* **Exercise details**: Copy every record verbatim but exclude the pictures.
--- Provided records Enclosed Below ---
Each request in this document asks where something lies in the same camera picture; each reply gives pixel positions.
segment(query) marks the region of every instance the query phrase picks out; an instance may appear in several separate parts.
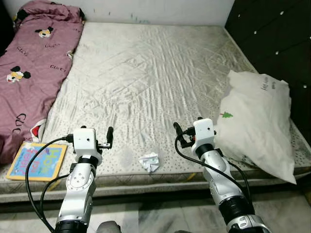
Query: pink blanket
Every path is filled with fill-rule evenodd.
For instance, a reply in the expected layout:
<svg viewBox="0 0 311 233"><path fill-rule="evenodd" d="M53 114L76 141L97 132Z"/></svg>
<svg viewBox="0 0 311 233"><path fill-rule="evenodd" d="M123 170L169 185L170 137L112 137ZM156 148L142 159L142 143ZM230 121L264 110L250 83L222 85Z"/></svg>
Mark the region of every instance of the pink blanket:
<svg viewBox="0 0 311 233"><path fill-rule="evenodd" d="M30 1L18 12L17 33L0 57L1 164L13 161L22 141L41 140L48 112L71 68L82 15L78 7L45 0Z"/></svg>

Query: floor
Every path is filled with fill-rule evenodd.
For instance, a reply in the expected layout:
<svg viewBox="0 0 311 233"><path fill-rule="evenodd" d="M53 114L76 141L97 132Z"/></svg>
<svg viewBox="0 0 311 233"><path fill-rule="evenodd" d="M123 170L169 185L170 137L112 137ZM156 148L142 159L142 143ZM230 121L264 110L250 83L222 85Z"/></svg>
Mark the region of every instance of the floor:
<svg viewBox="0 0 311 233"><path fill-rule="evenodd" d="M278 192L253 196L256 214L273 233L311 233L311 207L299 192ZM47 211L55 225L58 211ZM225 223L212 199L95 206L88 233L95 233L103 221L116 221L123 233L225 233ZM45 233L48 230L35 213L0 214L2 233Z"/></svg>

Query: mattress
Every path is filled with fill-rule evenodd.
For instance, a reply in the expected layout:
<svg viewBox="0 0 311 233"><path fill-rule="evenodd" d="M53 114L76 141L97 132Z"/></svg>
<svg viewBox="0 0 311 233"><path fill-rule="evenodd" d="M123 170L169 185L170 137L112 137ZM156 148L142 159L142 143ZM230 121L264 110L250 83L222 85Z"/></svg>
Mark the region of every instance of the mattress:
<svg viewBox="0 0 311 233"><path fill-rule="evenodd" d="M207 188L201 167L175 152L173 122L186 128L198 117L215 119L230 69L256 72L222 27L87 22L49 112L43 142L82 125L95 128L104 142L108 127L114 127L113 148L103 151L97 168L96 196ZM293 123L291 133L295 175L300 177L311 171L311 149ZM60 175L75 162L72 151L69 145ZM160 167L148 174L138 160L151 152L159 155ZM183 152L192 156L190 150ZM232 162L251 185L282 182ZM8 168L0 170L0 202L27 200L24 182L4 178ZM241 179L234 168L232 175ZM44 185L31 182L31 189L40 192ZM65 190L61 181L47 199L63 198Z"/></svg>

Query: pillow
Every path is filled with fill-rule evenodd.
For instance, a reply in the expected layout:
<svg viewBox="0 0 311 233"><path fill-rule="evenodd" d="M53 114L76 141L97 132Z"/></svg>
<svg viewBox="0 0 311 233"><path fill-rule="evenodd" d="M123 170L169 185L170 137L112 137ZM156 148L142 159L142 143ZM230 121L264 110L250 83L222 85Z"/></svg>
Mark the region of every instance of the pillow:
<svg viewBox="0 0 311 233"><path fill-rule="evenodd" d="M296 184L290 135L291 98L285 81L250 72L228 74L215 143L227 157Z"/></svg>

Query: colorful book
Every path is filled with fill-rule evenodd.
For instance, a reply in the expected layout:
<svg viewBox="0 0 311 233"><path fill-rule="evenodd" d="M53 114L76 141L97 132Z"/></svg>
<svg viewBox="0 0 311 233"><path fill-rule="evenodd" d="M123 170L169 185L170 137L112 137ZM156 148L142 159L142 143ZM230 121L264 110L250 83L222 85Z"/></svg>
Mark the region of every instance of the colorful book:
<svg viewBox="0 0 311 233"><path fill-rule="evenodd" d="M44 143L24 142L9 169L6 178L25 180L26 167L31 158L40 150ZM51 181L57 177L67 145L51 144L46 147L32 162L29 169L30 181Z"/></svg>
--- End of Enclosed Provided records ---
* **Solved exercise**:
Each request in this document asks where something lies in the same camera picture; each reply gives pixel positions.
segment(query) marks the region of every instance the query phrase picks out; an instance may appear in several separate parts.
Query: pink blanket
Every path is filled with fill-rule evenodd.
For instance, a reply in the expected layout:
<svg viewBox="0 0 311 233"><path fill-rule="evenodd" d="M53 114L76 141L97 132Z"/></svg>
<svg viewBox="0 0 311 233"><path fill-rule="evenodd" d="M123 170L169 185L170 137L112 137ZM156 148L142 159L142 143ZM230 121L264 110L250 83L222 85Z"/></svg>
Mark the region of every instance of the pink blanket:
<svg viewBox="0 0 311 233"><path fill-rule="evenodd" d="M30 1L18 12L17 33L0 57L1 164L13 161L22 141L41 140L48 112L71 68L82 15L78 7L45 0Z"/></svg>

Query: floor
Every path is filled with fill-rule evenodd.
For instance, a reply in the expected layout:
<svg viewBox="0 0 311 233"><path fill-rule="evenodd" d="M53 114L76 141L97 132Z"/></svg>
<svg viewBox="0 0 311 233"><path fill-rule="evenodd" d="M123 170L169 185L170 137L112 137ZM156 148L142 159L142 143ZM230 121L264 110L250 83L222 85Z"/></svg>
Mark the region of every instance of the floor:
<svg viewBox="0 0 311 233"><path fill-rule="evenodd" d="M278 192L253 196L256 214L273 233L311 233L311 207L299 192ZM47 211L55 225L58 211ZM225 223L212 199L95 206L88 233L95 233L103 221L116 221L123 233L225 233ZM45 233L48 230L35 213L0 214L2 233Z"/></svg>

Query: mattress
Every path is filled with fill-rule evenodd.
For instance, a reply in the expected layout:
<svg viewBox="0 0 311 233"><path fill-rule="evenodd" d="M53 114L76 141L97 132Z"/></svg>
<svg viewBox="0 0 311 233"><path fill-rule="evenodd" d="M123 170L169 185L170 137L112 137ZM156 148L142 159L142 143ZM230 121L264 110L250 83L222 85Z"/></svg>
Mark the region of every instance of the mattress:
<svg viewBox="0 0 311 233"><path fill-rule="evenodd" d="M207 188L201 167L175 152L173 122L186 128L198 117L215 119L230 69L256 72L222 27L87 22L49 112L43 142L82 125L95 128L104 142L108 127L114 127L113 148L103 151L97 168L96 196ZM293 123L291 133L295 175L300 177L311 171L311 149ZM60 175L75 162L72 151L69 145ZM160 167L148 174L138 160L151 152L159 155ZM183 152L192 156L190 150ZM232 162L251 185L282 182ZM8 168L0 170L0 202L27 200L24 182L4 178ZM241 179L234 168L232 175ZM44 185L31 182L31 189L40 192ZM65 190L61 181L47 199L63 198Z"/></svg>

Query: pillow
Every path is filled with fill-rule evenodd.
For instance, a reply in the expected layout:
<svg viewBox="0 0 311 233"><path fill-rule="evenodd" d="M53 114L76 141L97 132Z"/></svg>
<svg viewBox="0 0 311 233"><path fill-rule="evenodd" d="M123 170L169 185L170 137L112 137ZM156 148L142 159L142 143ZM230 121L264 110L250 83L222 85Z"/></svg>
Mark the region of every instance of the pillow:
<svg viewBox="0 0 311 233"><path fill-rule="evenodd" d="M296 184L290 135L291 98L285 81L250 72L228 74L215 143L227 157Z"/></svg>

Query: colorful book
Every path is filled with fill-rule evenodd.
For instance, a reply in the expected layout:
<svg viewBox="0 0 311 233"><path fill-rule="evenodd" d="M53 114L76 141L97 132Z"/></svg>
<svg viewBox="0 0 311 233"><path fill-rule="evenodd" d="M123 170L169 185L170 137L112 137ZM156 148L142 159L142 143ZM230 121L264 110L250 83L222 85Z"/></svg>
Mark the region of every instance of the colorful book:
<svg viewBox="0 0 311 233"><path fill-rule="evenodd" d="M44 143L24 142L9 169L6 178L25 180L26 167L31 158L40 150ZM51 181L57 177L67 145L51 144L46 147L32 162L29 169L30 181Z"/></svg>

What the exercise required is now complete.